In the absence of such changes, the lawyer suffers. And what goes along with this, in the absence of such changes, despite the discourse of rights, the involuntarily committed person will continue to have compromised representation. Hopefully, more IE work will be done in this area. All being well, the study that figures in this chapter, the chapter itself, and future work of this ilk will set the stage for a sorely needed reevaluation. 7

Notes

  1. 1.

    Although legal aid service attorneys and in-house council are equally obligated as professional groups, I focus here (as I did in my research) on attorneys and their legal aid service because they are proximately appointed to deliver legal aid service, at least in civil commitment cases. On the Adwokatura Polska Blog (see http://www.adwokatura.pl/), it has been reported that the ratio of obligatory annual legal aid lawyers’ cases to the number of cases taken on by in-house council is around 20:1. Moreover, the specificity of the work of attorneys and in-house council differs. For example, an in-house council may work on a regular employment contract while an attorney in Poland cannot.

  2. 2.

    Legal fees are usually significantly higher than tariffs for professional representation of choice, suggested in the 2002 Decree on attorneys’ tariffs.
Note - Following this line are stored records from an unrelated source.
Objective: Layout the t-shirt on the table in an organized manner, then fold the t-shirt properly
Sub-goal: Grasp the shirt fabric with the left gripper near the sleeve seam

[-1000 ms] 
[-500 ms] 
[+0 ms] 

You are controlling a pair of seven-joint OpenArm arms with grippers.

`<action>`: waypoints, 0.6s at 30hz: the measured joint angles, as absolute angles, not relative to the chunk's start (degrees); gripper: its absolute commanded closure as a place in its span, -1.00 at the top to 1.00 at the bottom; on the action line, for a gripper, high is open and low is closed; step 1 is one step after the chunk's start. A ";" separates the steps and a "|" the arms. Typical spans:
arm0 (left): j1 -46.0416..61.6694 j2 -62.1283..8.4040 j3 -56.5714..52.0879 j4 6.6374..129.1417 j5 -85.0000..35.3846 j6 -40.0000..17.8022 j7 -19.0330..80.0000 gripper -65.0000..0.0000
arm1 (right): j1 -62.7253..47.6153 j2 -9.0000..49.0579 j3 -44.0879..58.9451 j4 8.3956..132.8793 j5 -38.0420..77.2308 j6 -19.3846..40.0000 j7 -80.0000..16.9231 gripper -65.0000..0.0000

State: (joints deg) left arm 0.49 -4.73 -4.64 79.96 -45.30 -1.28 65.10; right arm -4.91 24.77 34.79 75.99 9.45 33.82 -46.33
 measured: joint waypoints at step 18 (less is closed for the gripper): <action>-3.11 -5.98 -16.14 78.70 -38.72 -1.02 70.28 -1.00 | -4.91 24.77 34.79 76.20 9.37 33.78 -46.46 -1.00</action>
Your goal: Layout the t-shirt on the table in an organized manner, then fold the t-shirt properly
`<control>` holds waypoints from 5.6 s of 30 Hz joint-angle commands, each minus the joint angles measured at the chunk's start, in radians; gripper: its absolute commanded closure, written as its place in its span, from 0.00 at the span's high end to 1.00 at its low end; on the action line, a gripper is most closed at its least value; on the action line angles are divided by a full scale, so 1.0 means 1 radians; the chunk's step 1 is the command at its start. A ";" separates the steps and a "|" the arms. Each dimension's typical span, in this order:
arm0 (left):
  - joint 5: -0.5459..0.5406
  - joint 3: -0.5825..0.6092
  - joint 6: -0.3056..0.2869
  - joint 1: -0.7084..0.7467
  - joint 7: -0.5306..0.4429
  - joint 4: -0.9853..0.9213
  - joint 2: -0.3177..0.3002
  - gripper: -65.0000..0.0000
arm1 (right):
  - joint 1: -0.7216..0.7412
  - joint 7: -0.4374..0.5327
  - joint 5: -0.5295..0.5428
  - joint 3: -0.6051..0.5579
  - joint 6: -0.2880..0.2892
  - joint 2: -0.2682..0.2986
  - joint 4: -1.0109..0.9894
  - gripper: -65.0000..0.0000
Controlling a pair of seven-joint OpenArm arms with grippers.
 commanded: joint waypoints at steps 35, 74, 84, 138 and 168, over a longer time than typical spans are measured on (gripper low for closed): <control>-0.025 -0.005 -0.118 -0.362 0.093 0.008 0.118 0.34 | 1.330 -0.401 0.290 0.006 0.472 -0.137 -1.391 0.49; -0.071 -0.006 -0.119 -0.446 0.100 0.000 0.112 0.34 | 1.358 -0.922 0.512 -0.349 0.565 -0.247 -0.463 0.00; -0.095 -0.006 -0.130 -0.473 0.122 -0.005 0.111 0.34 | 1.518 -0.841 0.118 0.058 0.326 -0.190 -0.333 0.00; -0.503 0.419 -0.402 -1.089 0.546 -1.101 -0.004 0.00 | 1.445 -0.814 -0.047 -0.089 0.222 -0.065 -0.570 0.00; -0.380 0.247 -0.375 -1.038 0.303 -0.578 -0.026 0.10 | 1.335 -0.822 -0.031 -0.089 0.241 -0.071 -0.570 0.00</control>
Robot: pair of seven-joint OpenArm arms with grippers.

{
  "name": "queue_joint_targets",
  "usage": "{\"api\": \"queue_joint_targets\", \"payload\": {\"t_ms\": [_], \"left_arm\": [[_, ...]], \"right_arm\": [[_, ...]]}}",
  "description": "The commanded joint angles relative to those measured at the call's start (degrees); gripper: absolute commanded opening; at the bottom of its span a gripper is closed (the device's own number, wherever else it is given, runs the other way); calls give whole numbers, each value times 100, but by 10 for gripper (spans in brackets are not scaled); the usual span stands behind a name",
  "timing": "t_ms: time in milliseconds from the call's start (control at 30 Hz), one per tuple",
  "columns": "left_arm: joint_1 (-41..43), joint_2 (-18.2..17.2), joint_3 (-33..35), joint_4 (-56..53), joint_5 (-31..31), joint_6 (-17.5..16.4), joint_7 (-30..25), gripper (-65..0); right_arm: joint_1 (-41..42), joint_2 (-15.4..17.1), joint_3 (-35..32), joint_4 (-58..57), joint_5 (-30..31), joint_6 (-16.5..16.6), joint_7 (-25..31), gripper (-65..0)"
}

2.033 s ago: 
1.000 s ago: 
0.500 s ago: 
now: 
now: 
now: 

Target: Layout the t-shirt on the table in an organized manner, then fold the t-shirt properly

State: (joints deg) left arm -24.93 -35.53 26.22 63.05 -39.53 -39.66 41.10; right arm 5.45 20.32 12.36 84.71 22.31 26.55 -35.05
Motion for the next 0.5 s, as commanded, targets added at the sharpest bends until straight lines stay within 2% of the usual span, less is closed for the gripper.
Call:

Therefore, depending on the complexity of the case and on the amount of work required, an attorney of choice tends to charge up to several times more than what is defined in the Decree for the type of case.

  3. 3.

    There is an ongoing discussion about whether the courts are the right system in which decisions about granting a claimant legal aid should be made. This is an important concern because certain political priorities (e.g., the focus on expedited case processing and budgetary restrains of courts) do influence whether a client or potential client receives, or is even informed about, his or her rights to legal aid representation. See http://www.adwokat-mierzejewska.pl/doc/Pomoc_prawna_z_urzedu.pdf (Anonymous n.d.).

  4. 4.

    In this way, an appointment in a civil or administrative case also diverges from one in a criminal case. It is more likely that a lawyer with a specialization in criminal law would be appointed to the case by the court because a different system of legal appointments exists for legal aid criminal cases. The main difference has to do with which legal authority, either a court or a local bar council, has the power to appoint an individual attorney. While in criminal cases, legal aid lawyers are retained by the criminal court, in the other types of cases the local bar council retains this power. Now, in criminal cases judges tend to appoint lawyers whom they know, and who have experience representing people in criminal cases. By contrast, in civil commitment cases (as well as in other noncriminal cases), the names of attorneys are drawn from a list.

  5. 5.

    See http://blog.naveo.pl/2014/07/11/prognozy-rynku-uslug-prawniczych/ (Sowinski and Sek 2014).

  6. 6.

    Antkowiak (2010) points out that legal services in Poland are provided not only by attorneys and in-house lawyers but also by financial advisers, executors, notaries, and patent experts. In 2010, this added about 25 % to the total number of legal professionals (the total number of attorneys and in-house lawyers). Yet, the duty of legal aid service is imposed on attorneys and in-house councils only.

  7. 7.

    Note: The author would like to point out that subsequent to the submission of this chapter, the 2002 Decree was substituted by a new decree that is to take effect in 2016 (Decree of the Ministry of Justice, 22 October 2015). The new Decree, alas, changes nothing with respect to remuneration for mental health cases.